A File System (FS) is just the logical manner to store, organize & access data. There are different types of file systems available nowadays:

  • (local) Disk FS you find on laptops and servers: FAT32, NTFS, HFS+, ext4, {x,z,btr}fs...
  • Networked FS, such as NFS, CIFS/SMB, AFP, allowing to access a remote storage system as a NAS (Network Attached Storage)
  • Parallel and Distributed FS: such as SpectrumScale/GPFS or Lustre. Those are typical FileSystems you meet on HPC or HTC (High Throughput Computing) facility as they exhibit several unique capabilities:
    • data is spread across multiple storage nodes for redundancy and performance.
    • the global capacity AND the global performance levels are increased with every systems added to the storage infrastructure.

Storage Systems Overview

Current statistics of the available filesystems are depicted on the side figure.
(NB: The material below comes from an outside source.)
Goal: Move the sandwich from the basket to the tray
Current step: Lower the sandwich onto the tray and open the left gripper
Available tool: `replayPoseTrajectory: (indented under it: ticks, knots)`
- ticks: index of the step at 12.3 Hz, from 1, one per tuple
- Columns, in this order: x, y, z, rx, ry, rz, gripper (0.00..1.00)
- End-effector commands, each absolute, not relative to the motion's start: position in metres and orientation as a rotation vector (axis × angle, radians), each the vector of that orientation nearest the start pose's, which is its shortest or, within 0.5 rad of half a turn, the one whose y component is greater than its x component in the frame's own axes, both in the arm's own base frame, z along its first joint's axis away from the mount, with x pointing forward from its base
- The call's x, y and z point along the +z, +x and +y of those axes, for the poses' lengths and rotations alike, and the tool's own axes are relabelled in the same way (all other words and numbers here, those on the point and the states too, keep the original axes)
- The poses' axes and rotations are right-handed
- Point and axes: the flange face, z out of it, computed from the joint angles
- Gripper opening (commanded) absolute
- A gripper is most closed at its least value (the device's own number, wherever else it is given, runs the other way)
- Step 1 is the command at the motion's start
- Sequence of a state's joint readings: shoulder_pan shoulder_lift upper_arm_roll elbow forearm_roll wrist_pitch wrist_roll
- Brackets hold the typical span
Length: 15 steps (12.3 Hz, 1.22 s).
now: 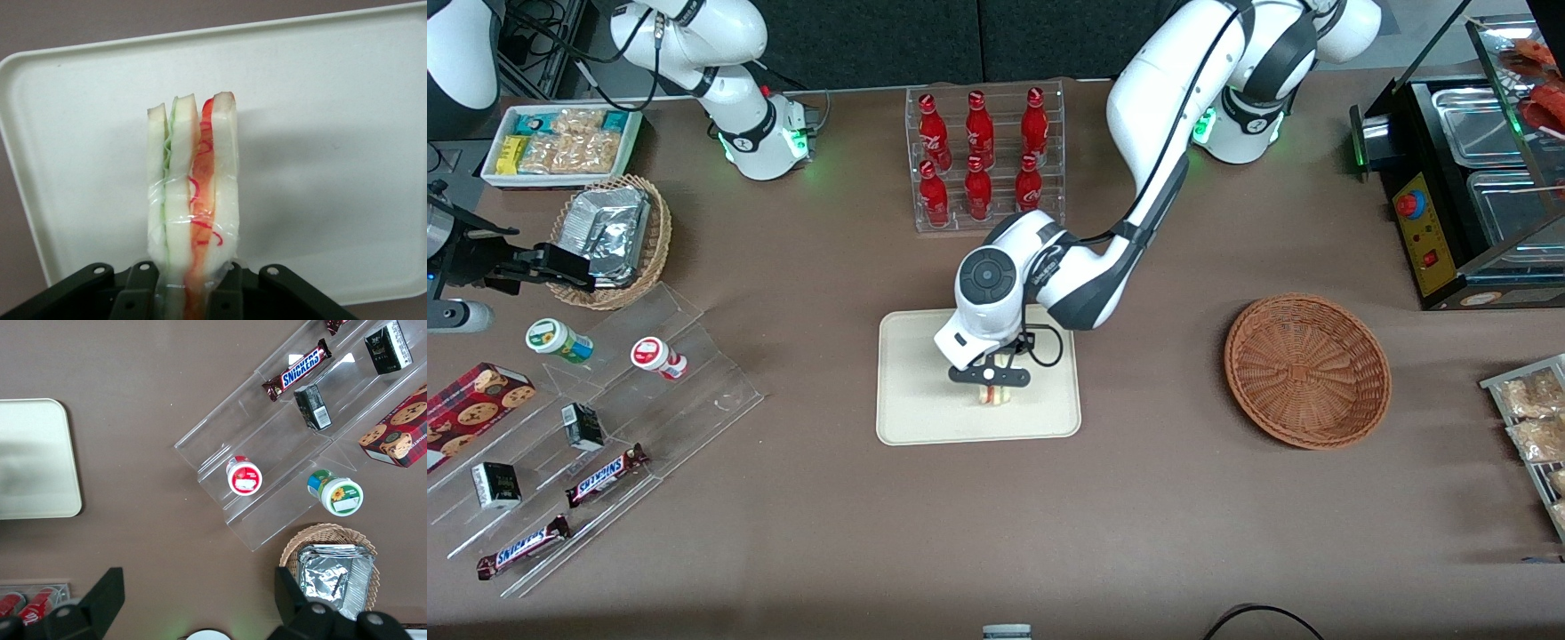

The ULHPC facility relies on 2 types of Distributed/Parallel File Systems to deliver high-performant Data storage at a BigData scale:

  • IBM Spectrum Scale, formerly known as the General Parallel File System (GPFS), a global high-performance clustered file system hosting your $HOME and projects data.
  • Lustre, an open-source, parallel file system dedicated to large, local, parallel scratch storage.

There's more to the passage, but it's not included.